Шаблыка вздохнул, но не устало, а, как мне показалось, с облегчением. Он не только освобождался от внутреннего груза и плода долгих раздумий, он делал нечто ему приятное, представляя свой любимый предмет со всех сторон. Другим любимым предметом являлся его сын Максим. Эдуард Павлович сообразил, что неплохо бы его представить вновь пришедшим гостям:

– Товарищи, внимание! Следующим номером нашей программы… В общем, Максим Эдуардович Шаблыка, сотрудник МВД, отличник учебы, черный пояс по карате.

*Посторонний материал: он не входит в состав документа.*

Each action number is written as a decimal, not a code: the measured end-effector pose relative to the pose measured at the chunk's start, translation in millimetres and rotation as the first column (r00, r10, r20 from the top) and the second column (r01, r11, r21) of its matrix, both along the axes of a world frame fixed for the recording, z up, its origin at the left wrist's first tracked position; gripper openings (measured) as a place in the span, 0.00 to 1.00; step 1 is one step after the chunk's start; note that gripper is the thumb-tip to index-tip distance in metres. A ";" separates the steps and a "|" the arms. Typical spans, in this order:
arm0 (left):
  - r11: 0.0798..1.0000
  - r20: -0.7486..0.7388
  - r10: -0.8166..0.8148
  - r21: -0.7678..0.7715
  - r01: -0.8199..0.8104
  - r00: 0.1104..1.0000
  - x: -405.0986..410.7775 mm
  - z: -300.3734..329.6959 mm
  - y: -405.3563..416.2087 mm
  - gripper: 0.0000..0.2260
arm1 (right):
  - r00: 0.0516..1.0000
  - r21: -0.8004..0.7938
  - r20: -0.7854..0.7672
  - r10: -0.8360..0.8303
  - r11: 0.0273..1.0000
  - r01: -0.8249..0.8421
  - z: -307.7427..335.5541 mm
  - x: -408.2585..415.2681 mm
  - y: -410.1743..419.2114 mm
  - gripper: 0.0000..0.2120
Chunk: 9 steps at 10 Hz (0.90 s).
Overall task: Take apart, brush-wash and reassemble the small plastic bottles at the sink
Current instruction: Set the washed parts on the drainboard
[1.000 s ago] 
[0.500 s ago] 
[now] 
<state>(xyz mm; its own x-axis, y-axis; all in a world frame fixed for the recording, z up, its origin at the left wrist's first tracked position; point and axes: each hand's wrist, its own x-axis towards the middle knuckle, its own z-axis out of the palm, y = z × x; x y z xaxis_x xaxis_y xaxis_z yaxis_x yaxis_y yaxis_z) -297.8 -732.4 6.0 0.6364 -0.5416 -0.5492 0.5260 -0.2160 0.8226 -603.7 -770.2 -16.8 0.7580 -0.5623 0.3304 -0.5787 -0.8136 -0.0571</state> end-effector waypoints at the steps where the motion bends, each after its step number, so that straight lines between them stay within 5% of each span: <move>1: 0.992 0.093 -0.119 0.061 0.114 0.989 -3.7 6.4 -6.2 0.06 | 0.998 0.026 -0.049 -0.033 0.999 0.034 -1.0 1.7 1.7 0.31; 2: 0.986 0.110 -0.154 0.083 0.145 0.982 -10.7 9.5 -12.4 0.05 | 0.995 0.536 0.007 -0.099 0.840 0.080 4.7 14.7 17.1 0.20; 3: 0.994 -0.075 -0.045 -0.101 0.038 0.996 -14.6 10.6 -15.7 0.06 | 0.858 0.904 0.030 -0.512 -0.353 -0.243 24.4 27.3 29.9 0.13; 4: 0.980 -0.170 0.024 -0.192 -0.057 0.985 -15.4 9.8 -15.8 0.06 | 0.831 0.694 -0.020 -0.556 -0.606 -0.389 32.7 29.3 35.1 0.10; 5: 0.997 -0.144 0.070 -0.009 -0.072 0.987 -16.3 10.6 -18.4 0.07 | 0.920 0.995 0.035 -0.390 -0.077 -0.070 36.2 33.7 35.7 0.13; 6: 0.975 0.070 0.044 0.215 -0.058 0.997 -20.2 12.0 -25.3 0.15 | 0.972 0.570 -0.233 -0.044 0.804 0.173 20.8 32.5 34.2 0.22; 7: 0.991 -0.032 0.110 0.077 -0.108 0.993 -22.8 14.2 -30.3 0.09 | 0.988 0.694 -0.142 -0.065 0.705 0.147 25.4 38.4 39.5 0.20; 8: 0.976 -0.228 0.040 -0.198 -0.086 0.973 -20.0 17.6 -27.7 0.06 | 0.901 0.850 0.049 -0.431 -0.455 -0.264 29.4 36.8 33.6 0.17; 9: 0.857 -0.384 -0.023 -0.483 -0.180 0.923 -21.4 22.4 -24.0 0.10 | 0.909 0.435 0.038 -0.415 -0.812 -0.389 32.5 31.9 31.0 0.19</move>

Оленька тоже решила принять участие в презентации сына:

– Отличник. Любит работать. Он вообще у нас любитель. Мы его воспитали. Дисциплина, хороший лексикон речи. Флаконы мне сегодня протер. – Она махнула в сторону люстры. – Мы с ним, во-первых, поели утром овсяночку с бананчиком, и во-первых, я колбасочку с лучком обжарила, и отварила макарончик, и тоже с лучком обжарила. Так вкусно мы с Максимкой покушали. В женщине должна быть загадка. А мужчина, он всегда циник. И это хорошо.

Для Ольги ничего не было второстепенным: всегда только «во-первых».

Парень встал, кивнул головой и вновь сел на табуретку, показывая всем своим видом, что вступать в пустопорожние беседы не намерен. Отец похлопал его по плечу, продолжил:

– Макс стал звездой радиоэфира. К нему звонят корреспонденты газет. Но он скромен. Посмотрите, как он ответил буржуазной прессе. «Простой смертный крестьянин. Обожаю спорт, экстрим, нагрузки. Моя слабость: авто, мотоциклы. Еще я готов отстрелить ноги пидорам и тем, кто под них косит, ненавижу эмо и оппозицию, также ненавижу фуфлогонов. Люблю бананы». Как емко! Выразительно! Не в бровь, а в глаз! Макс, может, расскажешь, как ты стоишь на страже порядка? Люди должны понимать, что происходит в столицах. Пятая колонна нашего общества пустилась кривляться, хлопать в ладоши на площадях, звонить будильниками мобильных телефонов. Расскажи, Максик.

Тот неохотно поднял глаза:

– Что тут говорить. Фуфлогоны. Предложить ничего не могут. Извращаются. Мы их учим. Лечим. Многие возвращаются к нормальной жизни. Те, кто не хочет, – добро пожаловать на Окрестино, Володарского. Или в Новинки. А еще лучше – чемодан, вокзал, Европа. Нам здесь пидоры не нужны.

Наступила неловкая пауза. Она вряд ли была связана с грубостью высказанного, а лишь с его рубленой неполнотой. «Революцией в сетях» в Нарочи никто не интересовался. Ольга перехватила инициативу, воспользовавшись затишьем:

– Во-первых, что мы все о плохом да о плохом! – Перевела дыхание и продолжила: – Во-первых, давайте выпьем за наш праздник. Эдик, умой личико водичкой! У тебя уже глаза соловьиные. С Днем независимости, друзья! Мы скоро новый дизайнер в квартире сделаем. Вот увидите!

Народ одобрительно зашелестел, загремел бокалами. У Шаблык был роскошный столовый сервиз, купленный еще в советские времена в Чехословакии: он до сих пор служил им верой и правдой. Биографию Шаблыки я не знал, но хозяин, видимо, принадлежал к номенклатуре и до сих пор имел в республике политический вес.